The difficulty is that renaming, moving, or otherwise refactoring Terraform resources is always a headache. If you started without a module, but now need to make a second copy of those resources, introducing a module will require either (1) moving resources in state, or (2) destroying and recreating the resources. Currently, Terraform has no facilities for doing state movement except as an out-of-band process that has to be managed separately as special steps in the deployment process (also: mentally scale up the amount of manual work by the number of environments that need to get the deployment).

As a result, it’s sometimes not worth the effort to add or remove module structure. No matter how thoughtful we are, module (and state) boundaries will change over time. Keeping a set of Terraform definitions “optimally” factored has a high maintenance cost and is not always the right choice.

Note that moving a module into or out of your repo can be done seamlessly. Terraform’s resource addresses (e.g. module.abc.module.def.aws_s3_bucket.bucket) don’t care about the source of the module. As long as the structure remains the same, you can move that module from ./some-internally-useful-module to git@github.com.../terraform-modules.git//some-generally-useful-module without any extra work.

How to name things

Resource names are largely irrelevant, but bear in mind that it’s a hassle to rename them (see comments about state movement, above), so try to name things such that you’ll never need to rename them (good luck!). If the name is too generic, like aws_s3_bucket.bucket, then the next time you’re adding a bucket, it will bug you. If it’s too specific, like aws_s3_bucket.python_docs_bucket, then when you want to store something else in that bucket, it will bug you. Happily, even if the name bugs you, it still only impacts development experience within that set of Terraform definitions.

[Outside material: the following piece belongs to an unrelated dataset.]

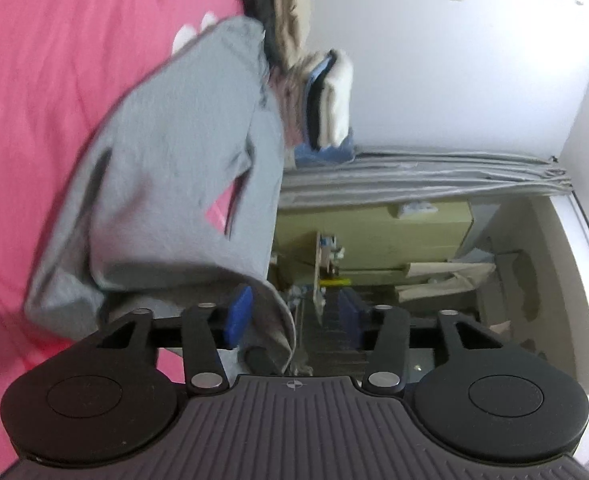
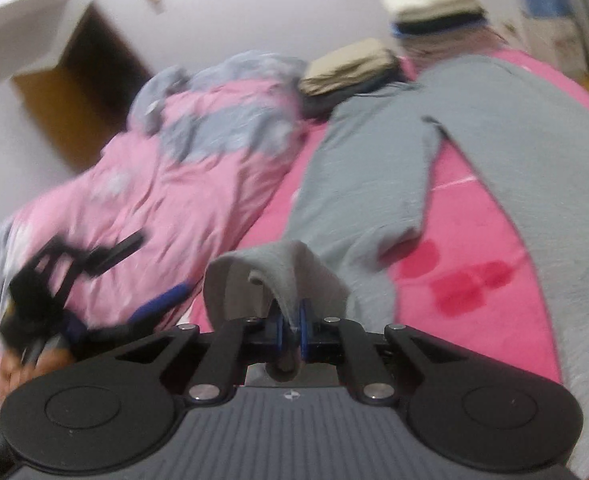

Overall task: Fold clothes
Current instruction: 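Grasp the folded pants fabric with the right gripper and lift it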

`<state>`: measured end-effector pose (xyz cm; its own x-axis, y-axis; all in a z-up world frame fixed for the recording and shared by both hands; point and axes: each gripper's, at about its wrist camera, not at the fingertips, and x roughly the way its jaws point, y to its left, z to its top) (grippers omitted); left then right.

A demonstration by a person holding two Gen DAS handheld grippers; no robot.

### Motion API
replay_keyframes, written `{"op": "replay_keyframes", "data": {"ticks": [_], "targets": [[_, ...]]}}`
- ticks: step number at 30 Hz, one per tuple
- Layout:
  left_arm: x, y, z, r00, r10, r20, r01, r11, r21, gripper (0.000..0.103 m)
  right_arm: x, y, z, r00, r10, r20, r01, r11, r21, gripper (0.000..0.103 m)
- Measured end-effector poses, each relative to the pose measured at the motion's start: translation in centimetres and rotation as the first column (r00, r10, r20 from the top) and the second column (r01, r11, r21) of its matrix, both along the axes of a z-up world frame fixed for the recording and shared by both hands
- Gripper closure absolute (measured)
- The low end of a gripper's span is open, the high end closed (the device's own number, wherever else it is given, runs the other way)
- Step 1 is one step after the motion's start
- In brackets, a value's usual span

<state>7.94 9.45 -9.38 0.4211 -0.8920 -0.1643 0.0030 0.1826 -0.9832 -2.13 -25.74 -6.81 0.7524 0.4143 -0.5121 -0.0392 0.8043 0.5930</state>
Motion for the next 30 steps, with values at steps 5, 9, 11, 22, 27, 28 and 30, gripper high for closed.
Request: {"op": "replay_keyframes", "data": {"ticks": [5,9,11,22,27,28,30], "targets": [[-1.4,0.7,1.8,0.977,-0.026,0.212,-0.023,0.974,0.224,0.052,1.4,-1.7,-0.2,1.0,-0.018,-0.012,0.018,0.999,0.041,0.095],[-2.9,-0.9,2.1,0.932,-0.141,0.335,-0.044,0.871,0.489,0.052,1.4,-1.2,0.1,1.0,0.009,0.004,-0.009,1.0,0.016,0.095],[-3.5,-2.0,1.9,0.91,-0.201,0.362,-0.063,0.797,0.601,0.051,1.3,-0.9,0.3,1.0,0.019,0.008,-0.019,1.0,0.005,0.095],[-2.8,-5.7,0.0,0.882,-0.315,0.352,-0.131,0.553,0.823,0.076,0.6,-0.2,1.0,0.998,0.06,0.024,-0.058,0.997,-0.05,0.095],[-3.3,-5.7,0.8,0.859,-0.343,0.379,-0.165,0.516,0.84,0.102,0.1,0.3,1.3,0.996,0.085,0.036,-0.081,0.991,-0.108,0.095],[-3.6,-5.5,1.3,0.852,-0.347,0.391,-0.176,0.514,0.84,0.103,-0.1,0.3,1.5,0.995,0.092,0.042,-0.086,0.988,-0.125,0.095],[-4.6,-4.7,2.9,0.831,-0.37,0.416,-0.191,0.512,0.837,0.103,-0.7,0.4,2.2,0.992,0.11,0.056,-0.099,0.981,-0.164,0.095]]}}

Sometimes, especially in a small module, there’s no reasonable name for a resource. If we’re working on a module that wraps a bucket with a certain kind of policy, what do we call the main bucket resource? aws_s3_bucket.main? default? bucket? None of these are obviously better than the others. There are recommendations on the internet to always include the resource type in the resource name, which is comically redundant. And yet, sometimes we do it anyway. This is completely inconsequential and a great topic for bikeshedding. Just do whatever feels right at the time.

Variables and outputs should have specific names, making it clear what they refer to. Bad: var.memory, better: var.important_lambda_memory_mb. This is often not easy, and it can get worse over time just due to entropy (maybe we introduce a second “important” Lambda). Renaming a variable isn’t a very big deal, though, thankfully. Renaming outputs is a little harder, since it’s the contract published by your module. It’s still doable, though, especially when the outputs have verbose, specific names, and when you can search across all your codebases (GitHub search scoped to organization is often good enough).

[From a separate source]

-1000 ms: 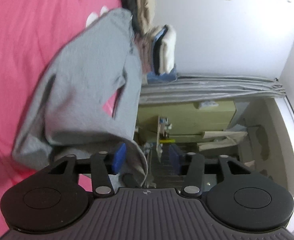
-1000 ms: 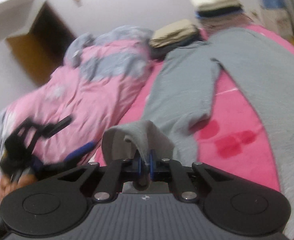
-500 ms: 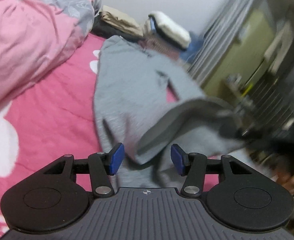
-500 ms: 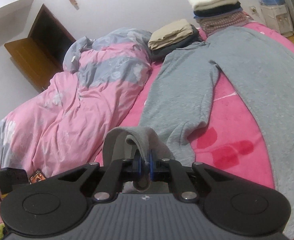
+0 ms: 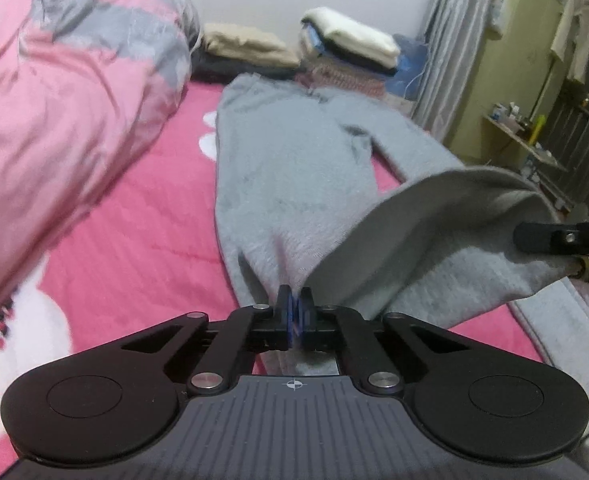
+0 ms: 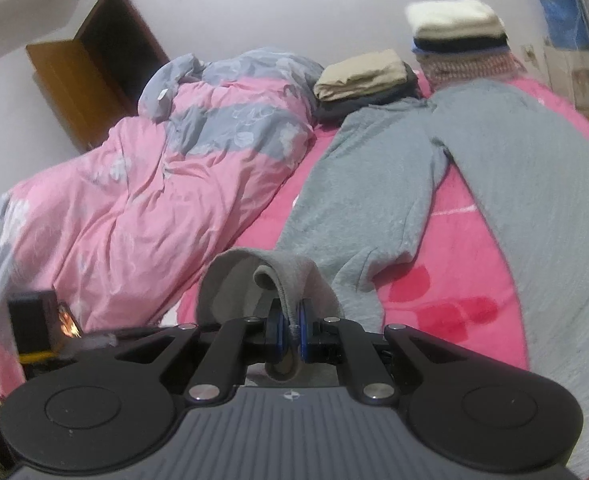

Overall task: Fold clothes
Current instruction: 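Grasp the folded pants fabric with the right gripper and lift it, then lay the fabric down and open the right gripper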

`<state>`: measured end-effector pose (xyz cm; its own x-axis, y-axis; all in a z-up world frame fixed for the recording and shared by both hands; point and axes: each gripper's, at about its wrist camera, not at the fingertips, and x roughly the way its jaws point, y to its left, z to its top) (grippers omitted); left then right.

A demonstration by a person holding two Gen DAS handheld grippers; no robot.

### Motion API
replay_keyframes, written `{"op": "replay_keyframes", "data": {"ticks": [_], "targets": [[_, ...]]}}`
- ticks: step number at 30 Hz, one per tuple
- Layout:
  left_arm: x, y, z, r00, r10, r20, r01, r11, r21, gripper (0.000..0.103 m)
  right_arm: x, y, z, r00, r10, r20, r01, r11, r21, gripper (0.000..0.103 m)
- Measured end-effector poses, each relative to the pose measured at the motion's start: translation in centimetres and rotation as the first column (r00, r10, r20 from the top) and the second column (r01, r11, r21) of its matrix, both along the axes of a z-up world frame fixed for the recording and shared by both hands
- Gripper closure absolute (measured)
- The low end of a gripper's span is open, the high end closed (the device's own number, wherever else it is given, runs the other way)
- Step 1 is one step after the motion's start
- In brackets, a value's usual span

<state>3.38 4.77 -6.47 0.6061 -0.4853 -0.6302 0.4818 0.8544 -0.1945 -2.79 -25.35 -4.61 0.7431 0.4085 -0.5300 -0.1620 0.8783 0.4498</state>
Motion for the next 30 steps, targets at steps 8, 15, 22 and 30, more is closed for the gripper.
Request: {"op": "replay_keyframes", "data": {"ticks": [8,15,22,30], "targets": [[-6.0,5.5,8.6,0.962,-0.26,0.081,0.255,0.964,0.071,0.103,-5.6,1.2,5.7,0.963,0.256,0.083,-0.219,0.925,-0.312,0.095],[-11.0,8.6,11.7,0.821,-0.563,-0.1,0.569,0.82,0.056,0.103,-14.4,6.0,8.4,0.776,0.63,-0.032,-0.526,0.618,-0.585,0.095],[-12.1,6.3,5.6,0.574,-0.725,-0.381,0.758,0.646,-0.089,0.103,-16.9,7.7,5.1,0.58,0.764,-0.283,-0.78,0.421,-0.462,0.095],[-11.2,2.2,-2.8,0.394,-0.73,-0.558,0.785,0.583,-0.208,0.103,-15.2,8.2,-2.6,0.418,0.77,-0.482,-0.905,0.398,-0.149,0.095]]}}
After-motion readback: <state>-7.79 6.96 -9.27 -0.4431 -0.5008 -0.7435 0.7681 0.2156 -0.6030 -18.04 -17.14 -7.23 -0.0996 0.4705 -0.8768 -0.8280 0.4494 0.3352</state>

Whenever appropriate, put units in names, like alarm_threshold_milliseconds, so the “user” doesn’t have to dig all the way down to AWS API documentation to figure out the unit. Do that legwork once.

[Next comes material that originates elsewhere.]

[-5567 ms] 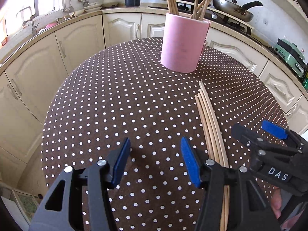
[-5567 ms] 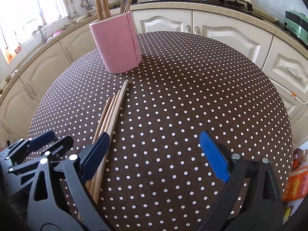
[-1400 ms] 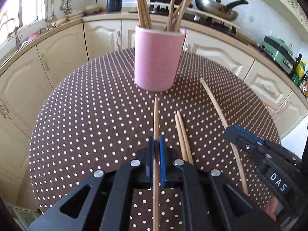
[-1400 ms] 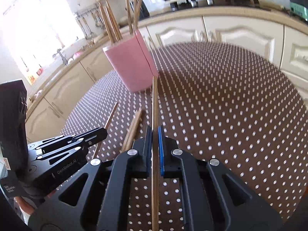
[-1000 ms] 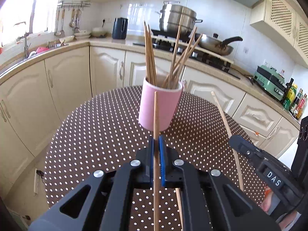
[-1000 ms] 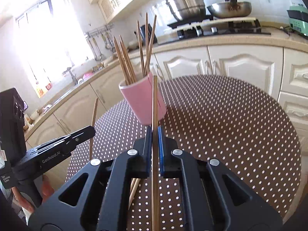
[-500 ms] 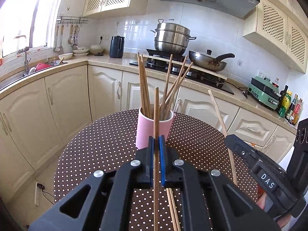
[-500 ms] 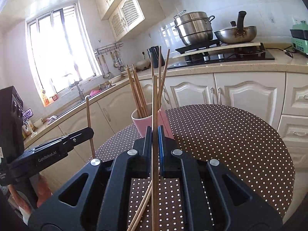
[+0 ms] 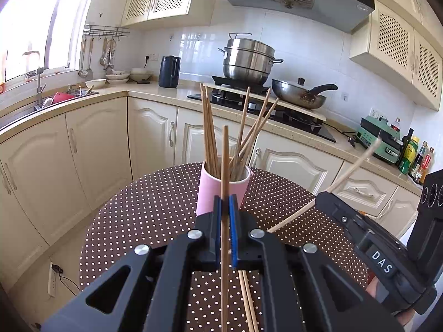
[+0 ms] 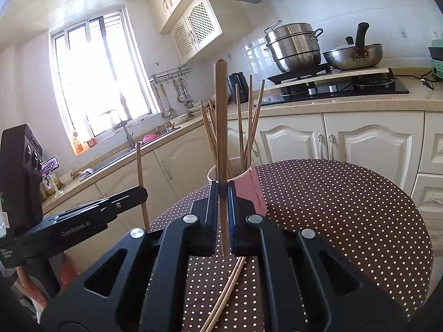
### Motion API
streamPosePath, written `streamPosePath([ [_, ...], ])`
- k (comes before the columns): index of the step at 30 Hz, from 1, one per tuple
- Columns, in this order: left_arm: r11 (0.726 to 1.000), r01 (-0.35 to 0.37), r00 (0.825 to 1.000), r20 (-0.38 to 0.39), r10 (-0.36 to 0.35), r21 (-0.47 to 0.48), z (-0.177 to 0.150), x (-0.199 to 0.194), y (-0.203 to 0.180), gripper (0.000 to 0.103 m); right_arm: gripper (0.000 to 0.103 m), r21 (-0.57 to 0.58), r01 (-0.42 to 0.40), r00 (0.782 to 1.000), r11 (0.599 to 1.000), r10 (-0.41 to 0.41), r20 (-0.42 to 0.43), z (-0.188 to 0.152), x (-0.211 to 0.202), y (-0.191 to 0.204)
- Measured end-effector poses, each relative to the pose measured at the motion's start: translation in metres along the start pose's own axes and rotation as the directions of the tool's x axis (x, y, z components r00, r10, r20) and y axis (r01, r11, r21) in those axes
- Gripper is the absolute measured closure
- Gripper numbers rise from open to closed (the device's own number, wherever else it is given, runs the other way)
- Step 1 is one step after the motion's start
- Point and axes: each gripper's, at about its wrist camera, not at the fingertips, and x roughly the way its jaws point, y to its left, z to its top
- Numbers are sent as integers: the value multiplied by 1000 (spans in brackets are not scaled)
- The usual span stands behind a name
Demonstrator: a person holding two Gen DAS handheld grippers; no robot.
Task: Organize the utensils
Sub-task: 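Lift both held chopsticks upright and carry them over the pink cup, then lower both chopsticks into the pink cup and open both grippers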
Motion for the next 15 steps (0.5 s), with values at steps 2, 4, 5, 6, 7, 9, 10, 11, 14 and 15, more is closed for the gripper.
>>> streamPosePath([
  [2,1000,-1,1000,10,1,0,4,-2,1,97,96,-4,5,1000,1000,-5,6,4,0,1],
  [4,1000,-1,1000,20,1,-3,9,-3,1,97,96,-12,16,1000,1000,-16,18,8,1,2],
  [5,1000,1,1000,28,0,-4,12,-4,1,97,96,-14,18,1000,1000,-18,21,9,1,2],
  [6,1000,1,999,34,-1,-4,14,-5,1,97,96,-15,14,1000,1000,-14,20,11,3,2],
  [7,1000,2,999,41,-2,-4,16,-6,1,97,97,-20,17,1000,1000,-16,19,12,4,2],
  [9,1000,0,999,53,0,-1,19,-8,1,97,97,-14,26,999,1000,-26,20,13,6,2],
  [10,1000,-1,998,56,1,0,21,-8,0,97,97,-9,27,999,1000,-27,20,14,7,2],
  [11,1000,-2,998,60,2,1,22,-8,0,97,97,-9,30,999,1000,-30,21,14,8,2],
  [14,1000,-6,997,73,5,10,26,-10,-1,97,97,-11,37,999,999,-37,26,17,10,2],
  [15,1000,-8,997,77,7,12,28,-10,-2,97,97,-14,32,999,999,-32,34,19,10,3],
])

As mentioned earlier, it’s useful to publish each Terraform state’s outputs as JSON somewhere easy to access, like S3. We can then refer to those from deployment pipelines and all sorts of scripts. It would be unreasonable for each consumer of TF outputs to know which state was responsible for its outputs, but one thing we can do instead is to download all the outputs, from all the states, and merge them. Because of that, it’s a good idea for output names to be “globally” unique (among our projects). Usually, that means prepending each project’s outputs with the name of the project.

Conclusion

Managing a sprawling Terraform deployment can be difficult and daunting, and it’s a different problem from defining infrastructure and writing HCL. This article touched on some practices that can help keep a big Terraform deployment running smoothly in an auditable, maintainable, scalable way. Key among those are running Terraform in a Docker image, running preferentially in CI, and being deliberate about module, repository, and state file organization. I hope this article gives you some useful ideas for your work with Terraform.